I double the requested yeast amount, prime in warm water with a spoonful of sugar. . . .
Figure it will overpower anything bad . . . kind of natures own bactericide.
Yes, this is the right way to do it, but make sure you use warm and not hot water. Hot water will kill the little yeasties.
What you're doing with the sugar and warm water is bringing the yeast out of suspended animation and giving it nutrients (the sugar) to feed and reproduce in a friendly environment (the warm water). That, in turn gives you a larger quantity of good critters (the yeast) to put into the malt after its done brewing. Your yeast is competing for resources with bad critters (random bacteria in the air and on your equipment) in the malt, so it's important to have as many ready to go as you can.

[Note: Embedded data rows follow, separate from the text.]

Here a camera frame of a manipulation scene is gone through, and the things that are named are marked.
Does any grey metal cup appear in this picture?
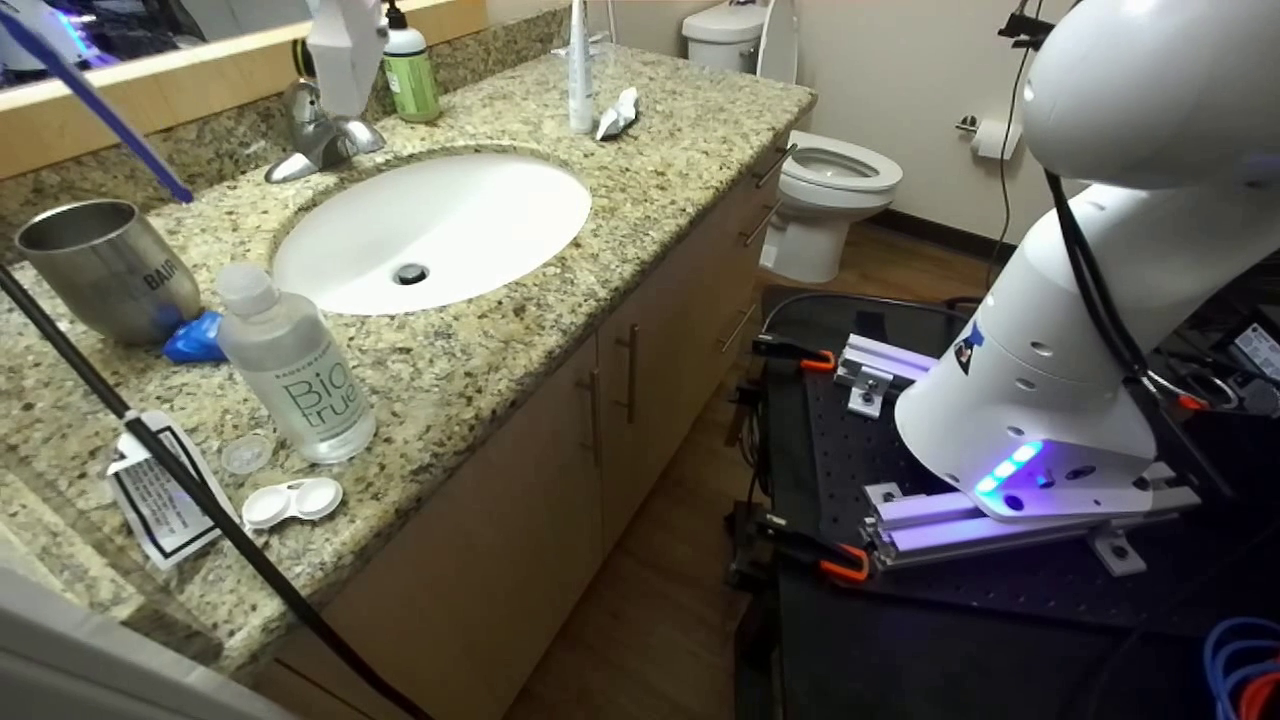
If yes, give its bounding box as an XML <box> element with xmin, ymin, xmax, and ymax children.
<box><xmin>13</xmin><ymin>194</ymin><xmax>210</xmax><ymax>350</ymax></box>

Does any orange black clamp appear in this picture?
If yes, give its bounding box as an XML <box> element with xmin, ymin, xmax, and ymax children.
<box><xmin>723</xmin><ymin>503</ymin><xmax>880</xmax><ymax>590</ymax></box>
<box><xmin>753</xmin><ymin>331</ymin><xmax>845</xmax><ymax>382</ymax></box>

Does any light wood vanity cabinet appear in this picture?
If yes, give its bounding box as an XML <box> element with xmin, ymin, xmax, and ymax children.
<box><xmin>244</xmin><ymin>135</ymin><xmax>794</xmax><ymax>720</ymax></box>

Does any white oval sink basin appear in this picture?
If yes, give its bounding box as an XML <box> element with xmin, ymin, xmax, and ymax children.
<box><xmin>267</xmin><ymin>144</ymin><xmax>595</xmax><ymax>318</ymax></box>

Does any white toothpaste tube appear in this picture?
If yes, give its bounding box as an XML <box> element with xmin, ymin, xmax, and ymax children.
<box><xmin>589</xmin><ymin>85</ymin><xmax>648</xmax><ymax>148</ymax></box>

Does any clear plastic solution bottle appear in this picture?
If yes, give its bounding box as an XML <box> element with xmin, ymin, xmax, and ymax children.
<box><xmin>211</xmin><ymin>259</ymin><xmax>380</xmax><ymax>470</ymax></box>

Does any green soap pump bottle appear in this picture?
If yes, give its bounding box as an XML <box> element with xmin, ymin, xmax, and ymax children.
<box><xmin>378</xmin><ymin>0</ymin><xmax>447</xmax><ymax>127</ymax></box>

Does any white contact lens case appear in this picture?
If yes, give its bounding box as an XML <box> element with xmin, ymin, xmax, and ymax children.
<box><xmin>239</xmin><ymin>470</ymin><xmax>352</xmax><ymax>535</ymax></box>

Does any chrome sink faucet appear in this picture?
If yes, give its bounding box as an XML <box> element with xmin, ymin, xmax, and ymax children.
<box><xmin>263</xmin><ymin>74</ymin><xmax>391</xmax><ymax>186</ymax></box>

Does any black robot cart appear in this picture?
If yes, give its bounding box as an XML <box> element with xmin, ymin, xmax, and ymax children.
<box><xmin>732</xmin><ymin>283</ymin><xmax>1280</xmax><ymax>720</ymax></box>

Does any clear round lid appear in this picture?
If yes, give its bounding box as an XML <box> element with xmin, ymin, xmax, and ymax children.
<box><xmin>218</xmin><ymin>431</ymin><xmax>281</xmax><ymax>481</ymax></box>

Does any white toilet paper roll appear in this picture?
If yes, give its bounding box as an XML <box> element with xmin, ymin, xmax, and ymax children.
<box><xmin>951</xmin><ymin>113</ymin><xmax>1012</xmax><ymax>166</ymax></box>

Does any small blue packet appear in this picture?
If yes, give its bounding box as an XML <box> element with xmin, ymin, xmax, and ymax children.
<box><xmin>161</xmin><ymin>308</ymin><xmax>234</xmax><ymax>369</ymax></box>

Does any metal cabinet door handle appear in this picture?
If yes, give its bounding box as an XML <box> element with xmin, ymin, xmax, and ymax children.
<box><xmin>616</xmin><ymin>318</ymin><xmax>646</xmax><ymax>428</ymax></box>
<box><xmin>576</xmin><ymin>369</ymin><xmax>608</xmax><ymax>470</ymax></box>

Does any aluminium mounting rail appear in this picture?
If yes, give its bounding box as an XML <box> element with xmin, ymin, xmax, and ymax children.
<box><xmin>837</xmin><ymin>331</ymin><xmax>943</xmax><ymax>418</ymax></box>
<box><xmin>857</xmin><ymin>477</ymin><xmax>1206</xmax><ymax>574</ymax></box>

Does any black power cable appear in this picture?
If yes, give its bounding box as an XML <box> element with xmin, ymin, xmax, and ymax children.
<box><xmin>0</xmin><ymin>254</ymin><xmax>435</xmax><ymax>720</ymax></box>

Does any wood framed wall mirror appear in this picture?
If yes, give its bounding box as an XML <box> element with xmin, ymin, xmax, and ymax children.
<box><xmin>0</xmin><ymin>0</ymin><xmax>493</xmax><ymax>182</ymax></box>

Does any blue cable coil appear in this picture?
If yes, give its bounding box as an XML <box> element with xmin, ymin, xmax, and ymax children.
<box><xmin>1198</xmin><ymin>610</ymin><xmax>1280</xmax><ymax>720</ymax></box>

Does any orange cable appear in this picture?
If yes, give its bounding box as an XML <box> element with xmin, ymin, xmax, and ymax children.
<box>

Essentially what happens is that yeast produce good things like alcohol and good flavors and the bad critters produce bad flavors, so you want to give the good critters as much of a head start as possible in the competition for the limited food resource (the malt).
Keep in mind that after the first few days most of the malt will have been processed by the yeast and they will start dying off, so you have a limited window for them to do their work.